→ **PROBLEM REQUIREMENTS**:
Pictures stay out of the answer, but every line of the material must be restated exactly.

→ **SOURCE MATERIAL**:
___
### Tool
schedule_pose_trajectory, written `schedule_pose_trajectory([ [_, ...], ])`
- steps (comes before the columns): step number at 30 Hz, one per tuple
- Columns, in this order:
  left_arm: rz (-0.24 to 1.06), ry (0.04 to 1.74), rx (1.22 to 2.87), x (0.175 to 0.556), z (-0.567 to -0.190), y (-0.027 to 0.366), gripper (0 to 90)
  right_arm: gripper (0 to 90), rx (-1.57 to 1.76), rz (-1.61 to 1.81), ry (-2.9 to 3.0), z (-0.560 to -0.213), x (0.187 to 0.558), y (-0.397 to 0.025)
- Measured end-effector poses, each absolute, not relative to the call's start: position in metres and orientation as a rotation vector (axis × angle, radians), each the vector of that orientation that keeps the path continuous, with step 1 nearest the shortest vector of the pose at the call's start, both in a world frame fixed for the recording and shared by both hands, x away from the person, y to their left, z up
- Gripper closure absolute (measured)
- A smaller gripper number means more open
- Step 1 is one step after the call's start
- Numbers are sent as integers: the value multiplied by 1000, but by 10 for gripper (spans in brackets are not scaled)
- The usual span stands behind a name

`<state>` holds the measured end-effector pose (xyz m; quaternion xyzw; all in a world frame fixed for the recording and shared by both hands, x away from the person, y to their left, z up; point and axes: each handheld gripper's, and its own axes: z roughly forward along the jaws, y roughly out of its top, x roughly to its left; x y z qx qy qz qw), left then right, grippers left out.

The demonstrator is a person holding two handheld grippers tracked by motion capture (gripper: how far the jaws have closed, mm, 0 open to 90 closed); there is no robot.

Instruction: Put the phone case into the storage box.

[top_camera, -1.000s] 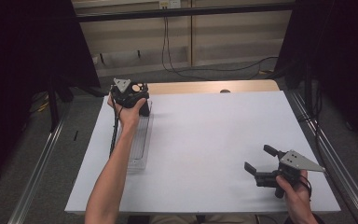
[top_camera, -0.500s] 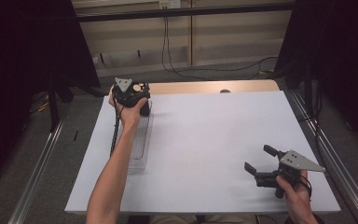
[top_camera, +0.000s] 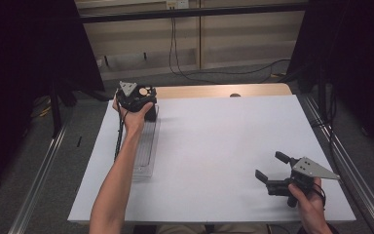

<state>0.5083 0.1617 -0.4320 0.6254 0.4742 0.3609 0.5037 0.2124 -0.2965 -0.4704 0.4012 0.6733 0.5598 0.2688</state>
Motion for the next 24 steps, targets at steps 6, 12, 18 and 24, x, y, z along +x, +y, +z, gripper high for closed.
schedule_pose_trajectory([
  [6, 855, 1123, 1518, 507, -429, 163, 28, 2, 1079, 1512, 1820, -470, 213, -296],
  [12, 841, 1106, 1534, 504, -426, 167, 10, 2, 1078, 1511, 1820, -470, 212, -296],
  [18, 831, 1113, 1545, 502, -422, 171, 8, 2, 1081, 1512, 1818, -470, 212, -296],
  [24, 802, 1090, 1540, 499, -420, 174, 11, 2, 1085, 1510, 1817, -470, 212, -295],
])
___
→ **EXERCISE RESPONSE**:
### Tool
schedule_pose_trajectory, written `schedule_pose_trajectory([ [_, ...], ])`
- steps (comes before the columns): step number at 30 Hz, one per tuple
- Columns, in this order:
  left_arm: rz (-0.24 to 1.06), ry (0.04 to 1.74), rx (1.22 to 2.87), x (0.175 to 0.556), z (-0.567 to -0.190), y (-0.027 to 0.366), gripper (0 to 90)
  right_arm: gripper (0 to 90), rx (-1.57 to 1.76), rz (-1.61 to 1.81), ry (-2.9 to 3.0), z (-0.560 to -0.213), x (0.187 to 0.558), y (-0.397 to 0.025)
- Measured end-effector poses, each absolute, not relative to the call's start: position in metres and orientation as a rotation vector (axis × angle, radians), each the vector of that orientation that keeps the path continuous, with step 1 nearest the shortest vector of the pose at the call's start, both in a world frame fixed for the recording and shared by both hands, x away from the person, y to their left, z up
- Gripper closure absolute (measured)
- A smaller gripper number means more open
- Step 1 is one step after the call's start
- Numbers are sent as integers: the value multiplied by 1000, but by 10 for gripper (spans in brackets are not scaled)
- The usual span stands behind a name

`<state>` holds the measured end-effector pose (xyz m; quaternion xyzw; all in a world frame fixed for the recording and shared by both hands, x away from the person, y to their left, z up; point and axes: each handheld gripper's, and its own axes: z roughly forward along the jaws, y roughly out of its top, x roughly to its left; x y z qx qy qz qw), left then right, grippers left out.

The demonstrator is a person holding two handheld grippers tracked by motion capture (gripper: how far the jaws have closed, mm, 0 open to 90 closed); there is no robot.

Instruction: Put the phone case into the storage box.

[top_camera, -1.000s] 
[top_camera, -0.500s] 
[top_camera, +0.000s] 

<state>0.5083 0.1617 -0.4320 0.6254 0.4742 0.3609 0.5037 0.2124 -0.2965 -0.4704 0.4012 0.6733 0.5598 0.2688</state>
Motion for the next 24 steps, targets at steps 6, 12, 18 and 24, x, y, z along +x, +y, +z, gripper high for closed.
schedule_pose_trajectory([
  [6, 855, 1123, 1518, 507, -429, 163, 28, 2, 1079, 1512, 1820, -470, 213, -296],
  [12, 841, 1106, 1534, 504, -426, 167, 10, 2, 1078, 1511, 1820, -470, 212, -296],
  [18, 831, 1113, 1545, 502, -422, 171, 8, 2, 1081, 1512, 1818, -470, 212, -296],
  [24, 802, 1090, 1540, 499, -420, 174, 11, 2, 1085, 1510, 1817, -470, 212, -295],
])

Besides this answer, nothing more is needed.